This experiment conveys an important engineering lesson: lock-free does not equal high performance. A CAS loop can be slower than a mutex under high contention because every failed CAS is a wasted CPU cycle. std::atomic is fast because the hardware directly supports this operation—it's not "optimized" via lock-free techniques, the CPU instruction set does it for you. When choosing a synchronization scheme, look at the specific access pattern and contention level, rather than simply saying "lock-free is better."

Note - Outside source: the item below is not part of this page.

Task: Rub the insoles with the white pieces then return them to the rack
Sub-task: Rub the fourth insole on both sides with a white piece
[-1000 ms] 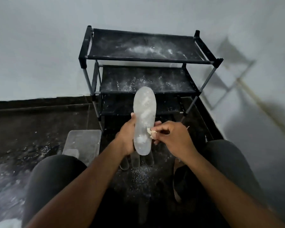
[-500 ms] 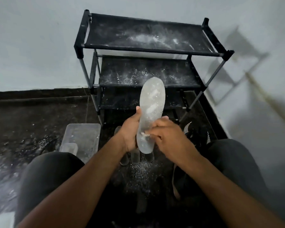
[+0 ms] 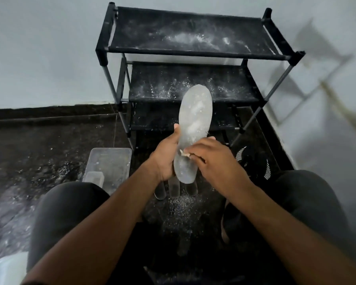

Performance Counters: perf stat

Benchmarks tell you "how fast," but not "why fast" or "why slow." To answer the "why" question, we need performance counters—statistics provided by CPU hardware that tell you cache hit rates, branch prediction accuracy, context switch counts, and other low-level metrics. Linux's perf tool can read these counters.

Basic Usage

The basic usage of perf stat is simple:

bash
perf stat ./your_benchmark

For a concurrent program, the default perf stat output looks roughly like this:

text
 Performance counter stats for './your_benchmark':

          1.23 msec task-clock                #    0.001 CPUs utilized
                 1      context-switches          #    0.001 K/sec
                 0      cpu-migrations            #    0.000 K/sec
               102      page-faults               #    0.083 K/sec
     4,567,890      cycles                    #    3.712 GHz
     2,345,678      instructions              #    0.51  insn per cycle
       456,789      cache-misses              #    0.10% of all cache refs
     3,456,789      L1-dcache-loads
       123,456      L1-dcache-load-misses     #    3.57% of all L1-dcache hits
       12,345      LLC-loads
         1,234      LLC-load-misses           #   10.00% of all LL-cache hits

       0.123456 seconds time elapsed

Interpreting Key Metrics

The metric most worth watching is cache-misses, which tells you how many times the CPU didn't find data in the cache and had to go to main memory. A 2-3% cache-miss rate is normal for sequentially accessing programs, but for concurrent programs—if you find the cache-miss rate soaring with thread count, you can almost be certain there is false sharing or a data layout problem. The solution is to check if hot data is being frequently modified by multiple threads; if so, use alignas(64) to spread them to different cache lines.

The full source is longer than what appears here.